== EXERCISE DATA ==
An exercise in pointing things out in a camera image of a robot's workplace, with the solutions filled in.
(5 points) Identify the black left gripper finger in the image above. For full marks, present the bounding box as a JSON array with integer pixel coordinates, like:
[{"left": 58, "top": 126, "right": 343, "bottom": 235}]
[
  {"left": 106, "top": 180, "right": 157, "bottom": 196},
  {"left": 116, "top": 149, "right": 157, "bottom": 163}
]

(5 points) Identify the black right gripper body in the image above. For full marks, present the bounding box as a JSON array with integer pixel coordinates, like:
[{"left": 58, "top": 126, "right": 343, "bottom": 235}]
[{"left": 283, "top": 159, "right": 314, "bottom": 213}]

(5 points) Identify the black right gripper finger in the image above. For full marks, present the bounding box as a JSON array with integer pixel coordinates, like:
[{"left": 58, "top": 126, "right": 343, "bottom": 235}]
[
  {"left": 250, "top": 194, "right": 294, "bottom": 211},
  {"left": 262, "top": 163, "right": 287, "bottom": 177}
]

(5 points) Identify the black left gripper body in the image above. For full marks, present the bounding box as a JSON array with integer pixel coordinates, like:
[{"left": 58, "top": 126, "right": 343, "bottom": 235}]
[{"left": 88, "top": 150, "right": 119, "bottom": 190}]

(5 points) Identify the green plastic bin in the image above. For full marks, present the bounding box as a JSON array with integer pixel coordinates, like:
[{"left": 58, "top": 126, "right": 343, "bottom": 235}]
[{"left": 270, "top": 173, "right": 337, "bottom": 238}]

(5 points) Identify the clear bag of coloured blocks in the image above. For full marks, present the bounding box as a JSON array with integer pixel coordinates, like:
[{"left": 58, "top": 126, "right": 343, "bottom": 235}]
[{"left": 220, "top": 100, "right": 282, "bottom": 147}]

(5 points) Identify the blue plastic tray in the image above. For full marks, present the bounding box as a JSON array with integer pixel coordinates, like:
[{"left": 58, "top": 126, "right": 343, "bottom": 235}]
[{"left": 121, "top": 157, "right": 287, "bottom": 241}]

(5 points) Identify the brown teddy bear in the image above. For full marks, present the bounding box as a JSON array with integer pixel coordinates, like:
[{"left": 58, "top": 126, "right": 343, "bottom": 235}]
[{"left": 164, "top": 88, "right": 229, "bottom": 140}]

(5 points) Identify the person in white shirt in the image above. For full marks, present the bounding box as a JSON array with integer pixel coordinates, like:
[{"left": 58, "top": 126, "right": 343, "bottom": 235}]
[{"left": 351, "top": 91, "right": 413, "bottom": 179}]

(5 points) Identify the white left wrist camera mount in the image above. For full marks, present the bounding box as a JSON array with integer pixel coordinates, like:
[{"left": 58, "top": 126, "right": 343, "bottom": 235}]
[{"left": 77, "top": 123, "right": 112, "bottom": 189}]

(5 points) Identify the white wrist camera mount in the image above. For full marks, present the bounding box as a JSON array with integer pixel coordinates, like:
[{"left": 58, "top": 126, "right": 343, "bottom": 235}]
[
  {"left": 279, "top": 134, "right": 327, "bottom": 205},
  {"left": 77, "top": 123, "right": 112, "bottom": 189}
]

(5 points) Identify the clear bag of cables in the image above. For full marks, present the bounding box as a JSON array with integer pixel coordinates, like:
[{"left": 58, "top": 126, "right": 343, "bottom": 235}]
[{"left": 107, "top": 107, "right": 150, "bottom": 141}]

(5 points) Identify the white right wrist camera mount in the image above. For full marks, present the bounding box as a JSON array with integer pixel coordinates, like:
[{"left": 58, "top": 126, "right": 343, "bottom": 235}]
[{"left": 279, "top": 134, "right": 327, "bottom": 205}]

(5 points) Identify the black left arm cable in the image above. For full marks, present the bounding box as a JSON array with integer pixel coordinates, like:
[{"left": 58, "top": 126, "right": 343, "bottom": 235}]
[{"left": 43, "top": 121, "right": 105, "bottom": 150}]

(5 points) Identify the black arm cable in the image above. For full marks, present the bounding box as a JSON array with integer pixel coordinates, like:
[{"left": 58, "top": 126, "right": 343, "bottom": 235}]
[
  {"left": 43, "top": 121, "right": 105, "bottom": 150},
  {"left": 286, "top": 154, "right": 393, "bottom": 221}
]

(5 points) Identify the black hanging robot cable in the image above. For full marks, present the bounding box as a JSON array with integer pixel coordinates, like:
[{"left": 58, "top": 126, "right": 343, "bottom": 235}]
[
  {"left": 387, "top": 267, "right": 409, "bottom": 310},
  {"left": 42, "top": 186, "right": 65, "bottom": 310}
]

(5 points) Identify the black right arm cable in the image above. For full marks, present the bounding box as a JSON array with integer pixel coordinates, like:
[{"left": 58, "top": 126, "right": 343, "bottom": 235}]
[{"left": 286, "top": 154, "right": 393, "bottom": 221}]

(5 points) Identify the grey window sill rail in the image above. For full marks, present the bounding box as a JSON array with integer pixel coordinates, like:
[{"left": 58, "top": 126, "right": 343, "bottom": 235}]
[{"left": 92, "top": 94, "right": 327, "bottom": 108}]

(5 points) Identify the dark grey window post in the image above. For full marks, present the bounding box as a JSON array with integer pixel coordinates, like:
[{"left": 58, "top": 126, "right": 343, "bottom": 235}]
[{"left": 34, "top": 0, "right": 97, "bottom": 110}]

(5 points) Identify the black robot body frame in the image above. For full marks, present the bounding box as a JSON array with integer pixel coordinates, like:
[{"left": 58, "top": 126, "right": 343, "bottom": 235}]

== PROBLEM REQUIREMENTS ==
Retype the data in full, precisely as given.

== RESULT OF THE EXERCISE ==
An exercise in pointing things out in a camera image of a robot's workplace, with the solutions filled in.
(5 points) Identify the black left gripper finger in the image above. For full marks, present the bounding box as a JSON array with integer pixel coordinates, like:
[{"left": 58, "top": 126, "right": 343, "bottom": 235}]
[
  {"left": 106, "top": 180, "right": 157, "bottom": 196},
  {"left": 116, "top": 149, "right": 157, "bottom": 163}
]

(5 points) Identify the black right gripper body in the image above. For full marks, present the bounding box as a JSON array with integer pixel coordinates, like:
[{"left": 58, "top": 126, "right": 343, "bottom": 235}]
[{"left": 283, "top": 159, "right": 314, "bottom": 213}]

(5 points) Identify the black right gripper finger in the image above. For full marks, present the bounding box as a JSON array with integer pixel coordinates, like:
[{"left": 58, "top": 126, "right": 343, "bottom": 235}]
[
  {"left": 250, "top": 194, "right": 294, "bottom": 211},
  {"left": 262, "top": 163, "right": 287, "bottom": 177}
]

(5 points) Identify the black left gripper body in the image above. For full marks, present the bounding box as a JSON array with integer pixel coordinates, like:
[{"left": 58, "top": 126, "right": 343, "bottom": 235}]
[{"left": 88, "top": 150, "right": 119, "bottom": 190}]

(5 points) Identify the green plastic bin in the image above. For full marks, present the bounding box as a JSON array with integer pixel coordinates, like:
[{"left": 58, "top": 126, "right": 343, "bottom": 235}]
[{"left": 270, "top": 173, "right": 337, "bottom": 238}]

(5 points) Identify the clear bag of coloured blocks in the image above. For full marks, present the bounding box as a JSON array with integer pixel coordinates, like:
[{"left": 58, "top": 126, "right": 343, "bottom": 235}]
[{"left": 220, "top": 100, "right": 282, "bottom": 147}]

(5 points) Identify the blue plastic tray in the image above. For full marks, present the bounding box as a JSON array with integer pixel coordinates, like:
[{"left": 58, "top": 126, "right": 343, "bottom": 235}]
[{"left": 121, "top": 157, "right": 287, "bottom": 241}]

(5 points) Identify the brown teddy bear in the image above. For full marks, present the bounding box as a JSON array with integer pixel coordinates, like:
[{"left": 58, "top": 126, "right": 343, "bottom": 235}]
[{"left": 164, "top": 88, "right": 229, "bottom": 140}]

(5 points) Identify the person in white shirt in the image above. For full marks, present the bounding box as a JSON array with integer pixel coordinates, like:
[{"left": 58, "top": 126, "right": 343, "bottom": 235}]
[{"left": 351, "top": 91, "right": 413, "bottom": 179}]

(5 points) Identify the white left wrist camera mount in the image above. For full marks, present the bounding box as a JSON array with integer pixel coordinates, like:
[{"left": 58, "top": 126, "right": 343, "bottom": 235}]
[{"left": 77, "top": 123, "right": 112, "bottom": 189}]

(5 points) Identify the white wrist camera mount in the image above. For full marks, present the bounding box as a JSON array with integer pixel coordinates, like:
[{"left": 58, "top": 126, "right": 343, "bottom": 235}]
[
  {"left": 279, "top": 134, "right": 327, "bottom": 205},
  {"left": 77, "top": 123, "right": 112, "bottom": 189}
]

(5 points) Identify the clear bag of cables in the image above. For full marks, present the bounding box as a JSON array with integer pixel coordinates, like:
[{"left": 58, "top": 126, "right": 343, "bottom": 235}]
[{"left": 107, "top": 107, "right": 150, "bottom": 141}]

(5 points) Identify the white right wrist camera mount in the image above. For full marks, present the bounding box as a JSON array with integer pixel coordinates, like:
[{"left": 58, "top": 126, "right": 343, "bottom": 235}]
[{"left": 279, "top": 134, "right": 327, "bottom": 205}]

(5 points) Identify the black left arm cable in the image above. For full marks, present the bounding box as a JSON array with integer pixel coordinates, like:
[{"left": 58, "top": 126, "right": 343, "bottom": 235}]
[{"left": 43, "top": 121, "right": 105, "bottom": 150}]

(5 points) Identify the black arm cable in the image above. For full marks, present the bounding box as a JSON array with integer pixel coordinates, like:
[{"left": 58, "top": 126, "right": 343, "bottom": 235}]
[
  {"left": 43, "top": 121, "right": 105, "bottom": 150},
  {"left": 286, "top": 154, "right": 393, "bottom": 221}
]

(5 points) Identify the black hanging robot cable in the image above. For full marks, present the bounding box as a JSON array with integer pixel coordinates, like:
[{"left": 58, "top": 126, "right": 343, "bottom": 235}]
[
  {"left": 387, "top": 267, "right": 409, "bottom": 310},
  {"left": 42, "top": 186, "right": 65, "bottom": 310}
]

(5 points) Identify the black right arm cable in the image above. For full marks, present the bounding box as a JSON array with integer pixel coordinates, like:
[{"left": 58, "top": 126, "right": 343, "bottom": 235}]
[{"left": 286, "top": 154, "right": 393, "bottom": 221}]

(5 points) Identify the grey window sill rail in the image above. For full marks, present the bounding box as a JSON array with integer pixel coordinates, like:
[{"left": 58, "top": 126, "right": 343, "bottom": 235}]
[{"left": 92, "top": 94, "right": 327, "bottom": 108}]

(5 points) Identify the dark grey window post in the image above. For full marks, present the bounding box as a JSON array with integer pixel coordinates, like:
[{"left": 58, "top": 126, "right": 343, "bottom": 235}]
[{"left": 34, "top": 0, "right": 97, "bottom": 110}]

(5 points) Identify the black robot body frame in the image above. For full marks, present the bounding box as a JSON array with integer pixel coordinates, like:
[{"left": 58, "top": 126, "right": 343, "bottom": 235}]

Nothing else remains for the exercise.